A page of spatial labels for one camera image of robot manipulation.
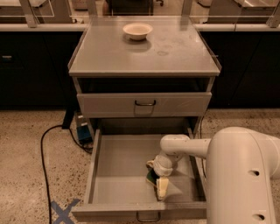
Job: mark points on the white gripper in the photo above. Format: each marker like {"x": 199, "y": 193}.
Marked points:
{"x": 162, "y": 166}

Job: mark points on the green yellow sponge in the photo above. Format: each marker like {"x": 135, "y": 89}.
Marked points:
{"x": 152, "y": 177}

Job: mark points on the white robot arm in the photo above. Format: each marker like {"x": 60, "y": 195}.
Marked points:
{"x": 240, "y": 163}

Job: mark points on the open middle drawer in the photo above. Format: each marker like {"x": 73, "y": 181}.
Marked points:
{"x": 117, "y": 189}

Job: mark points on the closed top drawer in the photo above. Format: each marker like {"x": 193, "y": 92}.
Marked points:
{"x": 143, "y": 104}

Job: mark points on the grey drawer cabinet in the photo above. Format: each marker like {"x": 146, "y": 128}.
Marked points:
{"x": 173, "y": 58}

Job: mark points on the dark back counter cabinets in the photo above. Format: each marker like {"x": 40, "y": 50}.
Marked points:
{"x": 34, "y": 69}

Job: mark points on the blue box on floor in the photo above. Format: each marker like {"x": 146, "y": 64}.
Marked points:
{"x": 82, "y": 129}

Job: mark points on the blue tape cross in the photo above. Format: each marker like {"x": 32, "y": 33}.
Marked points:
{"x": 63, "y": 214}

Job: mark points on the white bowl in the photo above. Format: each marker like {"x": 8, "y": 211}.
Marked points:
{"x": 137, "y": 31}

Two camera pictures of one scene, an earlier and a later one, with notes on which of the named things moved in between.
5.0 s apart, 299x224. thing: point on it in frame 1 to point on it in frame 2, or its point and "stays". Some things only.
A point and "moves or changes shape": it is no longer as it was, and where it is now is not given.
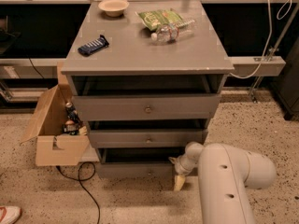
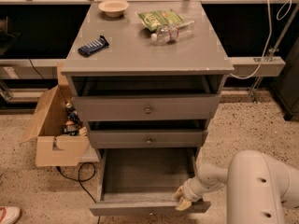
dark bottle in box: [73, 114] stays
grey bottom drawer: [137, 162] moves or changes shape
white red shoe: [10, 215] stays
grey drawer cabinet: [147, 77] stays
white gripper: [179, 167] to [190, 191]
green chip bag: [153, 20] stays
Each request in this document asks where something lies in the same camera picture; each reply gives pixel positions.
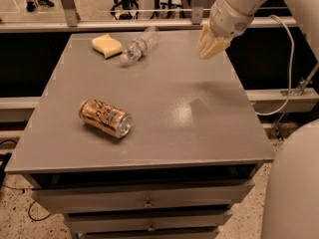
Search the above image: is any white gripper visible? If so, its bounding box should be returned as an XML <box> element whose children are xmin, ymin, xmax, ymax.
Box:
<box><xmin>197</xmin><ymin>0</ymin><xmax>256</xmax><ymax>60</ymax></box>

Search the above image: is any yellow sponge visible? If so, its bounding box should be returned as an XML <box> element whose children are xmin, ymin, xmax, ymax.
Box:
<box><xmin>92</xmin><ymin>34</ymin><xmax>122</xmax><ymax>59</ymax></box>

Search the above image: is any gold soda can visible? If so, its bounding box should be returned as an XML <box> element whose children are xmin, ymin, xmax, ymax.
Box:
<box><xmin>79</xmin><ymin>99</ymin><xmax>133</xmax><ymax>138</ymax></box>

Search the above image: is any black office chair base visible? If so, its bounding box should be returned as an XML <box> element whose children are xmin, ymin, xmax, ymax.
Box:
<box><xmin>110</xmin><ymin>0</ymin><xmax>182</xmax><ymax>20</ymax></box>

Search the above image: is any clear plastic water bottle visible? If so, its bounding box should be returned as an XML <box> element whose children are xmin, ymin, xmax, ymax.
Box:
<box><xmin>120</xmin><ymin>26</ymin><xmax>160</xmax><ymax>65</ymax></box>

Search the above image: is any metal railing frame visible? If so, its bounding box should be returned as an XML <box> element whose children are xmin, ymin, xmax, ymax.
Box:
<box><xmin>0</xmin><ymin>0</ymin><xmax>319</xmax><ymax>35</ymax></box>

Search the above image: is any black floor cable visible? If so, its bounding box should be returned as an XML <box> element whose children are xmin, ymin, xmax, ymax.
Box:
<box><xmin>0</xmin><ymin>138</ymin><xmax>53</xmax><ymax>223</ymax></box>

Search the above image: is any white cable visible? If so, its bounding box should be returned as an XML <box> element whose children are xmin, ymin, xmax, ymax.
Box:
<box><xmin>254</xmin><ymin>14</ymin><xmax>297</xmax><ymax>118</ymax></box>

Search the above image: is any grey drawer cabinet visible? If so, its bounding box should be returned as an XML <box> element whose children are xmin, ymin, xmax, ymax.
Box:
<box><xmin>7</xmin><ymin>31</ymin><xmax>274</xmax><ymax>239</ymax></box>

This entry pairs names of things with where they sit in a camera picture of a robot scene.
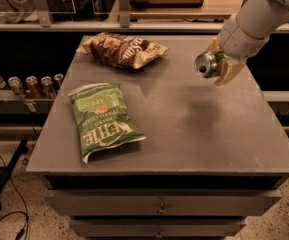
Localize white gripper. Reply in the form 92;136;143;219
204;13;270;87

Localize low side shelf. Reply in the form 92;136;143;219
0;90;54;114

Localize green Kettle chips bag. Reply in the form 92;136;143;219
68;83;146;163

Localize upper grey drawer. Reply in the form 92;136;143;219
47;190;281;217

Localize left metal bracket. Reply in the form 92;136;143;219
33;0;52;27

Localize green soda can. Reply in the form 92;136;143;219
194;50;225;78

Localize red soda can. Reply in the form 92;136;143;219
26;76;43;98

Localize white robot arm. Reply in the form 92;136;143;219
195;0;289;86

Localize brown chips bag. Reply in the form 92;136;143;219
77;32;168;70

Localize middle metal bracket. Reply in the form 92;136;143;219
118;0;130;28

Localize black metal stand leg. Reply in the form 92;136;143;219
0;139;29;214

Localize silver green can on shelf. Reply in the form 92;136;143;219
8;76;26;98

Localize dark soda can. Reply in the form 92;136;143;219
53;73;64;89

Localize grey drawer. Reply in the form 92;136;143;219
70;219;246;238
47;190;281;217

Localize brown soda can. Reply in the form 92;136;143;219
41;76;56;99

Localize black floor cable left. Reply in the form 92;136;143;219
0;129;30;240

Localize lower grey drawer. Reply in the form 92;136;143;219
70;219;246;238

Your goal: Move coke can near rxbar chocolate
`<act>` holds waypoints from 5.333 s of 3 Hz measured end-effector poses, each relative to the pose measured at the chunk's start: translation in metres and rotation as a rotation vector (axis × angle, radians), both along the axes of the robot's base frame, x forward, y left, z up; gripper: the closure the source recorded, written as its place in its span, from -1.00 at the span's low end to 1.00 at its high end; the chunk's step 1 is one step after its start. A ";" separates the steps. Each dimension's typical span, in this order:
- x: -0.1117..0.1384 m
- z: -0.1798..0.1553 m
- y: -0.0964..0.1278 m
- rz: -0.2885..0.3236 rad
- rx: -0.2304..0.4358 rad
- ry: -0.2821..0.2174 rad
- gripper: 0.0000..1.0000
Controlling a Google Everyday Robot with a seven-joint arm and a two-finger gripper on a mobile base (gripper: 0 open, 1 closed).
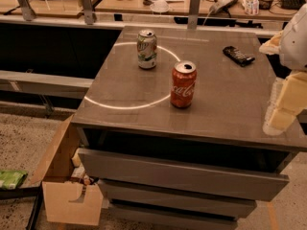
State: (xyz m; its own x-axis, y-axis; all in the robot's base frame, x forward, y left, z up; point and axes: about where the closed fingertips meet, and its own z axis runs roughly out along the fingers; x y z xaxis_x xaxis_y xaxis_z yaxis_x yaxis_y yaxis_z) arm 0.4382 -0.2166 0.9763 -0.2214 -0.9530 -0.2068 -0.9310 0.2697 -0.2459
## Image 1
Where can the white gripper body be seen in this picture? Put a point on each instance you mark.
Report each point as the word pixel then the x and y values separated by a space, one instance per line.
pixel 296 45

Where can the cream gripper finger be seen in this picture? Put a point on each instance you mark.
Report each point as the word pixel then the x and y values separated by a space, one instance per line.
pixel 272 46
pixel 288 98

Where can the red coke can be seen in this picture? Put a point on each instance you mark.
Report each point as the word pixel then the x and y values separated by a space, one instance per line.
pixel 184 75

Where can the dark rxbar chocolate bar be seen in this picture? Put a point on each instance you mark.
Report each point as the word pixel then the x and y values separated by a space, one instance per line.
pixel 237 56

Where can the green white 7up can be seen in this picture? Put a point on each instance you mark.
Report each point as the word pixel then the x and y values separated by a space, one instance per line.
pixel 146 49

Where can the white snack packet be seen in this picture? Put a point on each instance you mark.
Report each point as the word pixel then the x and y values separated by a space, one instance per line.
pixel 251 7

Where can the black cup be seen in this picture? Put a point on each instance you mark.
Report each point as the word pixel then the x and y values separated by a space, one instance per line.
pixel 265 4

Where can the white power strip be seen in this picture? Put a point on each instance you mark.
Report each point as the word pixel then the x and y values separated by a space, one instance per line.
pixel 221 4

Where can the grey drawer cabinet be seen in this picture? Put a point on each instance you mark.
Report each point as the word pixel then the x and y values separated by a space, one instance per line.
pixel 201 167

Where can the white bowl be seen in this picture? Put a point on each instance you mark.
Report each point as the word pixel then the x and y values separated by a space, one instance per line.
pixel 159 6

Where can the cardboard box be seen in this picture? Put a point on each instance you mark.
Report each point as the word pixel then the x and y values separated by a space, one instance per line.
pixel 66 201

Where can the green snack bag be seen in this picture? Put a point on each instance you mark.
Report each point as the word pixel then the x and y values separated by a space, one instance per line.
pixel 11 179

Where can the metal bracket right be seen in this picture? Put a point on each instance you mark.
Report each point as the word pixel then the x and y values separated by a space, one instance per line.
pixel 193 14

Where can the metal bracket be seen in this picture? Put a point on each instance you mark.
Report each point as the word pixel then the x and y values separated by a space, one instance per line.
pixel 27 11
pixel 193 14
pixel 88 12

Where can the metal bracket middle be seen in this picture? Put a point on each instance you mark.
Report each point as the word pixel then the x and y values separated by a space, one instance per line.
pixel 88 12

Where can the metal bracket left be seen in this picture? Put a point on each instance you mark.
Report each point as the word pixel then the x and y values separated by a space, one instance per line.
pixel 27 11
┄┄┄┄┄┄
_What to work on_. Wherever a line of the data holds "changes", copy that line.

_Solution to the problem_.
A point and "moves or changes shape": it is no longer as it was, and where it is now is not given.
grey bottom drawer: [137, 162] moves or changes shape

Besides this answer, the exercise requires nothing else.